Tennessee lawmakers right to seek to tighten lottery scholarship rules

Friday, January 1, 1904

Tennessee lawmakers should not back down from their plan to tighten up rules for lottery-funded scholarships.

It has been shown clearly that the existing rules are squandering vast amounts of money. They also do not provide enough incentive for high school students to work hard in order to earn the scholarships, which sets students up for failure in college. Those are excellent reasons to revamp the rules.

The Times Free Press reported recently that about half of the freshmen who get lottery scholarships to attend the University of Tennessee at Chattanooga lose the scholarships by the end of their first year. Why? Because they do not keep up their grades once they are at UTC. The loss of the scholarships puts many students on a path to leaving college altogether.

That does the students no good, and it wastes state lottery dollars that might otherwise be put to better use or be used to shore up the program's long-term finances.

If any other state program were found to be spending so much money unproductively, there would justifiably be an outcry for it to be overhauled.

Yet a commonsense legislative attempt to strengthen the standards that students must meet to receive the full $4,000 annual amount of the lottery scholarship is facing opposition.

Under existing rules, high school graduates headed to four-year colleges can get the full $4,000 with either a 3.0 grade point average or a 21 on the ACT college entrance exam.

The legislation would require students to meet both of those criteria to get the full amount. Meeting only one of the criteria means they would get only $2,000.

But Sen. Andy Berke, D-Chattanooga, and some other lawmakers object to tighter lottery scholarship rules.

Berke is correct in his assessment that a college education is "one of the most important economic drivers we have."

But spending lottery revenue on high numbers of students who quickly lose their eligibility for the scholarships because of poor grades -- and then drop out of college without a degree -- is hardly wise.

The simple fact is, high schoolers who have both a good GPA and a good ACT score -- rather than just one or the other -- are more likely to maintain their eligibility for the scholarships throughout their college years.
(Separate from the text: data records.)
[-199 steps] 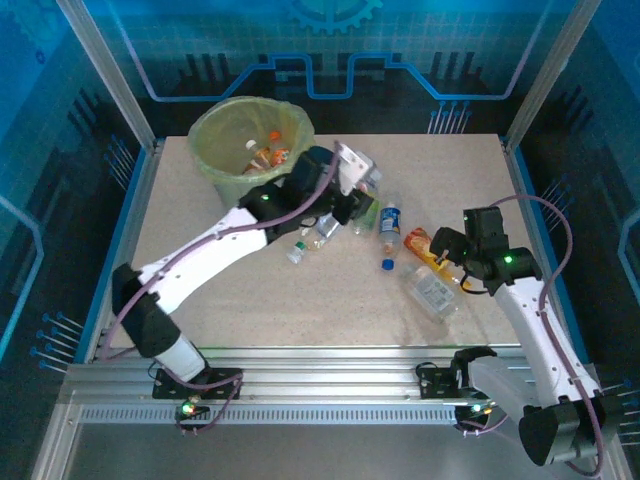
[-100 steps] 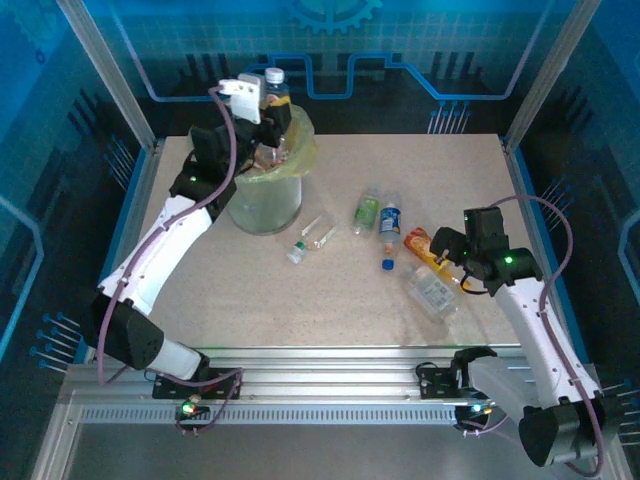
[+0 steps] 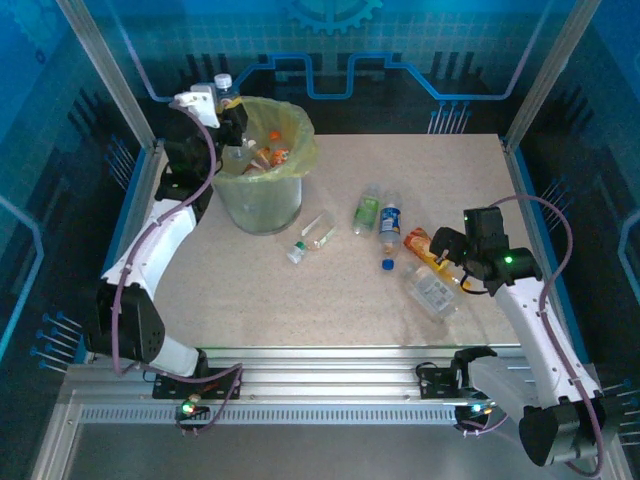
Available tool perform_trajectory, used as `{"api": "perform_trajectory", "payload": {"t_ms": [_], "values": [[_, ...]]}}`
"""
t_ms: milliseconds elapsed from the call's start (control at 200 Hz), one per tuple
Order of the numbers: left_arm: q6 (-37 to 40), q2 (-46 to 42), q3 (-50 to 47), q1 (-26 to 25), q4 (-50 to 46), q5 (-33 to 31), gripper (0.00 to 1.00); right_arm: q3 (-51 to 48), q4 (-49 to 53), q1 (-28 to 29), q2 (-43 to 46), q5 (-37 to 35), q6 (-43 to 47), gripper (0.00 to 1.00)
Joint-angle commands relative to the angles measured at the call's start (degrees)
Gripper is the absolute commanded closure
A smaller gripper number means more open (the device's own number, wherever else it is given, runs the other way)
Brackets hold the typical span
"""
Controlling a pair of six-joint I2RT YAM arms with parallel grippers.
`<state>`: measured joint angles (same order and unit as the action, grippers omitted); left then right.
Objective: Put the plastic bottles in the bin
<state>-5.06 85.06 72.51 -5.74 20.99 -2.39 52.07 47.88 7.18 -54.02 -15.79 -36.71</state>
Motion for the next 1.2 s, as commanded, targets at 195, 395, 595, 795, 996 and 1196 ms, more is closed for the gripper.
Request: {"api": "perform_trajectory", "payload": {"t_ms": [195, 395, 595, 795, 996, 1196], "values": [[5.10, -0.31, -7.52, 0.90, 7.39, 0.26, 0.63, 0.67, -0.41, 0.45, 0.32, 0.54, -1.08, 0.00], [8.35, -1.12, -10.46, 1.08, 6.58, -1.89, 0.62, 0.66, -0.55, 0.39, 0.06, 0.76, -1.16, 0.00], [7.65, -2.03, -14.30, 1.17, 8.15, -2.79, 0.57, 0.44, -0.90, 0.45, -0.30, 1.03, -1.24, 0.00], [5.10, -3.70, -16.69, 1.18, 9.00, -1.35, 0.39, 0.22, -0.89, 0.46, -0.12, 0.93, -1.09, 0.00], [3.65, -5.47, -13.44, 1.16, 6.39, -0.17, 0.23, -0.12, -1.27, 0.47, -0.12, 0.83, -1.08, 0.00], [1.58, -5.31, -7.06, 1.17, 2.40, 0.20, 0.17, -0.57, -1.91, 0.47, -0.40, 1.46, -1.26, 0.00]]}}
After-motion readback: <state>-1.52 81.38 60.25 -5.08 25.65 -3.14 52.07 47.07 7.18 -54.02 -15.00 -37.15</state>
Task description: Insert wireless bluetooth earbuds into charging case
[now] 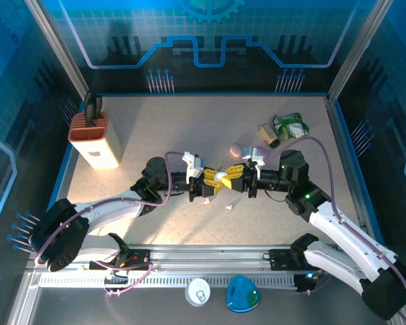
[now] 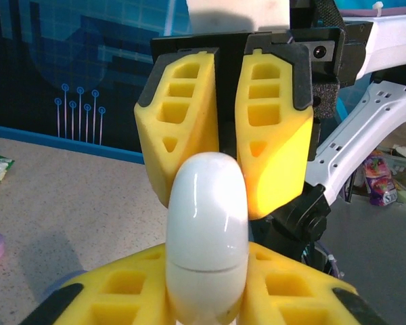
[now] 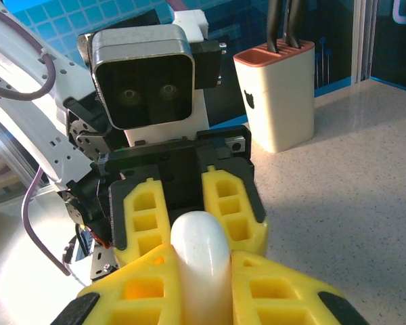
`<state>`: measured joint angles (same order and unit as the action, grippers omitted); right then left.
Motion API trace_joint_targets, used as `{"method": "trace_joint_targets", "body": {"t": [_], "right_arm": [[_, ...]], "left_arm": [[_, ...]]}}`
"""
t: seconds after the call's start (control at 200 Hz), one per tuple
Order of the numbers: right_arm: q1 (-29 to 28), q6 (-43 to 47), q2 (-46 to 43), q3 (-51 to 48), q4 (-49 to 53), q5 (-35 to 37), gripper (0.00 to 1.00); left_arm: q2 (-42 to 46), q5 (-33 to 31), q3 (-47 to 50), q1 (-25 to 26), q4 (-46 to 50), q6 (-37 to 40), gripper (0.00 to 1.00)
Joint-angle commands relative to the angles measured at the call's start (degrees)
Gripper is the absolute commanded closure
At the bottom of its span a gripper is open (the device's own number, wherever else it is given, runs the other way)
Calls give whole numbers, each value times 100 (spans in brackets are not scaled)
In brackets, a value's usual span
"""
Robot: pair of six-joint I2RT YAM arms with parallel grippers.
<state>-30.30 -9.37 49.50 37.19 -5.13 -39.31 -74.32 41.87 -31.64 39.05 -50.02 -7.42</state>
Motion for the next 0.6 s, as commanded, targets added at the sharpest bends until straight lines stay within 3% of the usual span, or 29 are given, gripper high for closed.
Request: {"method": "trace_joint_targets", "body": {"t": [0.0,0.065,0.205,0.435,0.595], "right_arm": [[-2,59,18,69,9,-131,88],[-2,9,8,65,-8,-12,84],[-4,-68,20,110,107,625,56],[-11,-209,209,385,526,1627,43],[-13,-367,295,562,591,1870,41]], "left_arm": [[85,13,79,-55,-184,15,85],[94,17,87,-55,-175,67,90],[111,16,101,-50,-167,159,95],[103,80,229,-55,-283,465,96],[98,-35,437,-62,-595,629,97]]}}
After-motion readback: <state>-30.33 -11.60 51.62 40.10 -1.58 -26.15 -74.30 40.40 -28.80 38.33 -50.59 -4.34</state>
David Wright of the Tennessee Higher Education Commission pointed out in 2011 that of the students who get the full $4,000 based only on their ACT scores -- without having a reasonable GPA to match -- only 20 percent do well enough academically in college to keep the scholarships beyond their freshman year.

Those appalling figures represent a huge waste of money. So it is more than prudent to reserve the full scholarship amount for students who maintain a good GPA during high school and get a decent score on the ACT.

Berke is concerned that "The signal that we send to people in ninth, 10th and 11th grade is the wrong one when we cut scholarships."

To the contrary! Setting reasonable standards for the scholarships lets high schoolers know that if they expect to get state dollars to fund a college education that will improve their lifelong economic prospects, they need to put in some real effort early on so that they will be more likely to succeed once they get to college.

Making hard work in high school a condition of receiving the full $4,000 lottery scholarship creates an excellent incentive and is, in fact, just the right "signal" to send to young people.